Pena v. State, 01-1066

Decision Date03 July 2002
Docket Number2,01-1066
PartiesJOSE PENA APPELLANT, v. STATE OF FLORIDA, APPELLEE. CaseIN THE DISTRICT COURT OF APPEAL OF FLORIDA SECOND DISTRICT
CourtFlorida District Court of Appeals

Appeal from the Circuit Court for Hillsborough County; Daniel L. Perry, Judge.

James Marion Moorman, Public Defender, and Terrence K. Kehoe, Special Assistant Public Defender, Bartow, for Appellant.

Robert A. Butterworth, Attorney General, Tallahassee, and Erica M. Raffel, Assistant Attorney General, Tampa, for Appellee.

Altenbernd, Judge

Jose Pena appeals his judgment for first-degree murder and his sentence of life without possibility of parole. Mr. Pena was charged and convicted of murder resulting from the unlawful distribution of an illegal drug under section 782.04(1)(a)(3), Florida Statutes (1999). Although Mr. Pena raises several issues warranting discussion and certification to the supreme court, we affirm the judgment and sentence.

I. FACTS

On September 10, 1999, a citizen found the dead body of a young woman in the front yard of a Hillsborough County home. An investigation determined that the woman was Mirranda Fernandes. She was seventeen years old and had died of a drug overdose. Her body contained lethal doses of both heroin and MDMA, also known as ecstasy.

Further investigation established that Ms. Fernandes and a girlfriend visited Mr. Pena's apartment on the evenings of September 7 and 9. According to Ms. Fernandes's girlfriend, on the first evening Mr. Pena gave Ms. Fernandes ecstasy. When the girls returned on September 9, Ms. Fernandes used alcohol, marijuana, heroin, and ecstasy. In a recorded statement, Mr. Pena admitted that he gave heroin to Ms. Fernandes on the evening of September 9, but claimed that she brought her own supply of ecstasy on that night. Mr. Pena admitted that when he woke up the following day, he discovered Ms. Fernandes unresponsive in his apartment. After efforts to revive her failed, he placed her body in a car and dumped it in the location where she was later found.

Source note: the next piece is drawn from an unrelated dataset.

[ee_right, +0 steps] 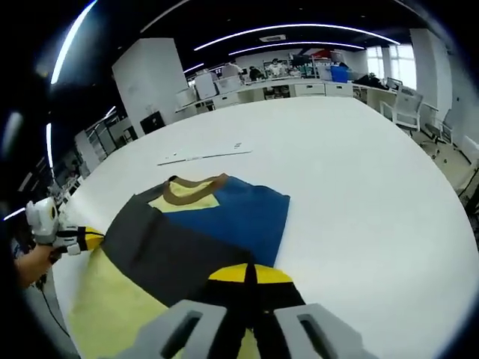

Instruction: Fold the garment on the visible template until the final outline fits inside the template.

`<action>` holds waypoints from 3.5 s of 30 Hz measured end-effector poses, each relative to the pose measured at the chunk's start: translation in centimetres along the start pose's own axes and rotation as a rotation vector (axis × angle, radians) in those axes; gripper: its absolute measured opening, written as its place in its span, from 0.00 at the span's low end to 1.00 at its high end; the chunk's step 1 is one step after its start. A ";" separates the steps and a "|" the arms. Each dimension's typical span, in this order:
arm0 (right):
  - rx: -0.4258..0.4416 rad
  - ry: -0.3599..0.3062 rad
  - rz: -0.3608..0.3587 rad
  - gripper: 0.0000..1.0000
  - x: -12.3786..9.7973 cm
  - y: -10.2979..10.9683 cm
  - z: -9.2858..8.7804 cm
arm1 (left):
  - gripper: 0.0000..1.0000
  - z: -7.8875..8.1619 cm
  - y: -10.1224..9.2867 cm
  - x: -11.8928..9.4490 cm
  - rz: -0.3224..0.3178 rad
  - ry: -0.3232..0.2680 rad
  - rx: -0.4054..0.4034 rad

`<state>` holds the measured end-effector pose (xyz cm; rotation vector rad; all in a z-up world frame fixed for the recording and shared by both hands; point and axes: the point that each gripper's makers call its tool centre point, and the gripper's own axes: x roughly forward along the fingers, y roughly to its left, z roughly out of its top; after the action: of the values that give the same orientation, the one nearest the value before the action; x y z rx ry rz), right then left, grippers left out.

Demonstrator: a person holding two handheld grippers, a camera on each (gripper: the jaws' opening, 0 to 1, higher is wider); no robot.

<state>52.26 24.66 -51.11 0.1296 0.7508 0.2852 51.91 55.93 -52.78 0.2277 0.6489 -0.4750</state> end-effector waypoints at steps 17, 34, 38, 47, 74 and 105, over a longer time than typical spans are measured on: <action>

Based on this investigation, the State charged Mr. Pena with a first-degree murder by drug distribution under section 782.04(1)(a)(3), Florida Statutes (1999). This statute provides:

782.04 Murder. -

(1)(a) The unlawful killing of a human being:

(3) Which resulted from the unlawful distribution of any substance controlled under s. 893.03(1), cocaine as described in s. 893.03(2)(a)4., or opium or any synthetic or natural salt, compound, derivative, or preparation of opium by a person 18 years of age or older, when such drug is proven to be the proximate cause of the death of the user, is murder in the first degree and constitutes a capital felony, punishable as provided in s. 775.082

First-degree murder by drug distribution has been a recognized offense since 1972. See ch. 76-141, 1, Laws of Fla.; ch. 72-724, 3, Laws of Fla. It apparently is a rarely charged offense that has not generated a standard jury instruction or significant case law. The offense was first mentioned in Jones v. State, 360 So. 2d 1293 (Fla. 3d DCA 1978), where the defendant was actually convicted of manslaughter. In Martin v. State, 377 So. 2d 706 (Fla. 1979), the supreme court upheld the constitutionality of a drug-distribution, first-degree murder statute as it applied to an indirect supplier of heroin. See also Ingleton v. State, 700 So. 2d 735 (Fla. 5th DCA 1997) (affirming conviction based upon this offense and other first-degree murder theories). At trial, the State presented evidence sufficient to convict Mr. Pena of this offense, and the jury found him guilty as charged. The trial court imposed a mandatory life sentence. Mr. Pena raises three issues on appeal: (1) that the trial court committed fundamental error in failing to instruct the jury of the age requirement for the defendant under section 782.04(1)(a)(3) and in permitting a conviction on this charge when his age was not alleged in the information, (2) that the trial court committed fundamental error by failing to swear the venire prior to voir dire, and (3) that the trial court committed fundamental error by failing to instruct the jury on justifiable and excusable homicide. It is worth emphasizing that all of these issues come to this court unpreserved, apparently because trial counsel did not view these issues as important to the defense of the case. None of these issues comes to this court with any record suggesting that the alleged errors were actually harmful to Mr. Pena during the course of this trial.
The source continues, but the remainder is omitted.